⟨

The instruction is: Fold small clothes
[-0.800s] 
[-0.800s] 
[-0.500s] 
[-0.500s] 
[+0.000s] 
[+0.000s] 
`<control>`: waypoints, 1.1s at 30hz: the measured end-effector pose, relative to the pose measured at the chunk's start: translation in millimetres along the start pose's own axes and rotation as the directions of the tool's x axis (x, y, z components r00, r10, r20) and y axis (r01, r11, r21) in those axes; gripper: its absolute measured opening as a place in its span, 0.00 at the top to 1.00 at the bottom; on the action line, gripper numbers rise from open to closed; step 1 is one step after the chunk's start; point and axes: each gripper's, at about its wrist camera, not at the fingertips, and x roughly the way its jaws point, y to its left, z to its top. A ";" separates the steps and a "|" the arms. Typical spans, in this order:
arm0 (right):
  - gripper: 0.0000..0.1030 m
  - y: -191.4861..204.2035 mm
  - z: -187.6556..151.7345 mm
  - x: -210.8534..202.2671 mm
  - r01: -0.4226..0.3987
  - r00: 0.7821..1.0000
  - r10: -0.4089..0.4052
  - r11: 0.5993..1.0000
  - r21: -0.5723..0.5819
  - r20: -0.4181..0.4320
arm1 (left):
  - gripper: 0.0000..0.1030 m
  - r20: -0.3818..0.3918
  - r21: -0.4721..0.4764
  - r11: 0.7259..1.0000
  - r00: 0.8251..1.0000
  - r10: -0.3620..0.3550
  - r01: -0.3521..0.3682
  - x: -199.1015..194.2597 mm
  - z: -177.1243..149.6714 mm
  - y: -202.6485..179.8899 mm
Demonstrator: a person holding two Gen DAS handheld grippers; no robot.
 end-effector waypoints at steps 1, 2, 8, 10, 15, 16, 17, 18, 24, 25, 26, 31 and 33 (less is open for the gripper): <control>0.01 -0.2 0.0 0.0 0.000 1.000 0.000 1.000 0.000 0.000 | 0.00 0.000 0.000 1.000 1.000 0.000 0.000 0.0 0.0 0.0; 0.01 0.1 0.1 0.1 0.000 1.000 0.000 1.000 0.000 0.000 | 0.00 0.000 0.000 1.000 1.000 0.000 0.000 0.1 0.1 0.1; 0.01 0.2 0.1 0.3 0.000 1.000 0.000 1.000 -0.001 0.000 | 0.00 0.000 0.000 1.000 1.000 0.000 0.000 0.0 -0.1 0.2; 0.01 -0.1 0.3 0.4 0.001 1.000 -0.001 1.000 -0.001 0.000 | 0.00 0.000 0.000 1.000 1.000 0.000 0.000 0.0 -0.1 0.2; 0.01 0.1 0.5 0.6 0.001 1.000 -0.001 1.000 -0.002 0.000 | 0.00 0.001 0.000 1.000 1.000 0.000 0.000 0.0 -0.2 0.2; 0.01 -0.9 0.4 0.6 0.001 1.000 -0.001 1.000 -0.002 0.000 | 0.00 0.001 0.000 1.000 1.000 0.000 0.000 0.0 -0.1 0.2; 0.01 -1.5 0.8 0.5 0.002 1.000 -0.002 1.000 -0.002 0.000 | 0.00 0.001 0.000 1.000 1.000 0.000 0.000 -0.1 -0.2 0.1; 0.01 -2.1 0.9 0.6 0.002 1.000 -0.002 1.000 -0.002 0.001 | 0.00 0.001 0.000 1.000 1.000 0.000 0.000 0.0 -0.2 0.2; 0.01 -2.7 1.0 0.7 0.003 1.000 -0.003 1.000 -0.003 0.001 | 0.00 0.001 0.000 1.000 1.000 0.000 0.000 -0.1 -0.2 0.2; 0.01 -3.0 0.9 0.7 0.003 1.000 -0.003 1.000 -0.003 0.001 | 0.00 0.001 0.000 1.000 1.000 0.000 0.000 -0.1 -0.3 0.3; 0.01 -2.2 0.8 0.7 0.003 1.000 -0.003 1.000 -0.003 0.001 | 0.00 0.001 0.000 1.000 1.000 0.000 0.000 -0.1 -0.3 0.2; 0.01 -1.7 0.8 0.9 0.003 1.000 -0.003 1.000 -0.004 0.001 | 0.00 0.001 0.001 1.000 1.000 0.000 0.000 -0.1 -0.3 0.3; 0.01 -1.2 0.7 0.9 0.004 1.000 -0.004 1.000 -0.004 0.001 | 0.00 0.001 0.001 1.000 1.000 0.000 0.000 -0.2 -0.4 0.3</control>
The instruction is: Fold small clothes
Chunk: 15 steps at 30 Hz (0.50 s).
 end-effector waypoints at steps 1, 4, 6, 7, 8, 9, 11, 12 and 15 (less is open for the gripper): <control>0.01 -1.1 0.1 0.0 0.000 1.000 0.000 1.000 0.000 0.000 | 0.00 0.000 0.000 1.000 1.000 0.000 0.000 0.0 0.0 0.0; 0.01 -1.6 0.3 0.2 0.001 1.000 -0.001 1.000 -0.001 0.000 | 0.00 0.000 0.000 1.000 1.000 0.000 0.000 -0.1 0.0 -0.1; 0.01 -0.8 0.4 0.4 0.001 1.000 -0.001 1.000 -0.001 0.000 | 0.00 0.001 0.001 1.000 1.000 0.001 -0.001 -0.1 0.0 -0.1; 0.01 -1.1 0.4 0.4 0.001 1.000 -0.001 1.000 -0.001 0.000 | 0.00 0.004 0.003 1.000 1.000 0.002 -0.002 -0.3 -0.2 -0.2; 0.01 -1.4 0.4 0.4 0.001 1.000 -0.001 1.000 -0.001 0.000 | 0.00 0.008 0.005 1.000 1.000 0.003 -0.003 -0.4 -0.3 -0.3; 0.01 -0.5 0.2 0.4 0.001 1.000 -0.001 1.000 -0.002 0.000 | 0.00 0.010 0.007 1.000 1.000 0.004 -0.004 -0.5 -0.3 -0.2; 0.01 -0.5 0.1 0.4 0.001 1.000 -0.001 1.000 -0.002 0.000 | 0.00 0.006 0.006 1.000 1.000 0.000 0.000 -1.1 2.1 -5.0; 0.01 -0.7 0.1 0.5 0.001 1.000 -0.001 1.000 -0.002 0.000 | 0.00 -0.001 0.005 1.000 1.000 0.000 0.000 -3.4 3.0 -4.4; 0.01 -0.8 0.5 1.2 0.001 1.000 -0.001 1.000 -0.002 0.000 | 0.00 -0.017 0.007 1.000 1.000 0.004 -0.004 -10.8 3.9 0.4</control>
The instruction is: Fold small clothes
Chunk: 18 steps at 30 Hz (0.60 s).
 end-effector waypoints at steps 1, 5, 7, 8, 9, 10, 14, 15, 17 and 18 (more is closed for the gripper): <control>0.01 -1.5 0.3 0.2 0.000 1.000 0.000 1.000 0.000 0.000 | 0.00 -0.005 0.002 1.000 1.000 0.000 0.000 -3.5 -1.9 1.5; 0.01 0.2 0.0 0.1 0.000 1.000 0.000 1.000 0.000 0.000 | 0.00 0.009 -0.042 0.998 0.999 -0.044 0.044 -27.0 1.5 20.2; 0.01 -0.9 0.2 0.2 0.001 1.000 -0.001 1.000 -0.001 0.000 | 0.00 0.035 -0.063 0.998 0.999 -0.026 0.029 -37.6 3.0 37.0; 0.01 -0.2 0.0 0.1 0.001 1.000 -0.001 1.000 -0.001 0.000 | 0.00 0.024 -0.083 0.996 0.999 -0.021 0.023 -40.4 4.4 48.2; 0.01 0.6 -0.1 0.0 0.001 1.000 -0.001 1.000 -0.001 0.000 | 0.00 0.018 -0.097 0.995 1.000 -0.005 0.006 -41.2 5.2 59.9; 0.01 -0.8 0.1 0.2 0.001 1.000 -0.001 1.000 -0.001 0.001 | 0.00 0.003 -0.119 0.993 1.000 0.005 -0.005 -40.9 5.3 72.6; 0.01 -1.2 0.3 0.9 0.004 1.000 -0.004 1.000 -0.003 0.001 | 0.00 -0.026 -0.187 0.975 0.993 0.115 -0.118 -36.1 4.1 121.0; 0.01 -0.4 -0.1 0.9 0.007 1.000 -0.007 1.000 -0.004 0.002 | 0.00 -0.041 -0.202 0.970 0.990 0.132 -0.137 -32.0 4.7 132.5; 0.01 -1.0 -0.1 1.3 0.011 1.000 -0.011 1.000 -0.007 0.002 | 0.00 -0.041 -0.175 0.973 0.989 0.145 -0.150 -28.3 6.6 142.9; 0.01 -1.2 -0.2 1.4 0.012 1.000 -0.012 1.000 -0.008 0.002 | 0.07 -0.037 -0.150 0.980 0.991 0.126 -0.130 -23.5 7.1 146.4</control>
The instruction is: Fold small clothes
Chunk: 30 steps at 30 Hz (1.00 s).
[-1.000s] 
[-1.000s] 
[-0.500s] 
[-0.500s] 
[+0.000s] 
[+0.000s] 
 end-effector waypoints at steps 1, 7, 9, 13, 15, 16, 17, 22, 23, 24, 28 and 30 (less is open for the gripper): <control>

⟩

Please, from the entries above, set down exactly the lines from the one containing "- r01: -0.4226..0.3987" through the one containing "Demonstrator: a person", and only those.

  - r01: -0.4226..0.3987
  - r00: 0.7821..1.0000
  - r10: -0.4089..0.4052
  - r11: 0.5993..1.0000
  - r21: -0.5723..0.5819
  - r20: -0.4181..0.4320
arm1 (left):
  - gripper: 0.0000..0.1030 m
  - r20: -0.3818..0.3918
  - r21: -0.4721..0.4764
  - r11: 0.7259..1.0000
  - r00: 0.8251..1.0000
  - r10: -0.3620..0.3550
  - r01: -0.3521..0.3682
  - x: -199.1015..194.2597 mm
  - z: -177.1243..149.6714 mm
  - y: -202.6485..179.8899 mm
Demonstrator: a person holding two Gen DAS handheld grippers; no robot.

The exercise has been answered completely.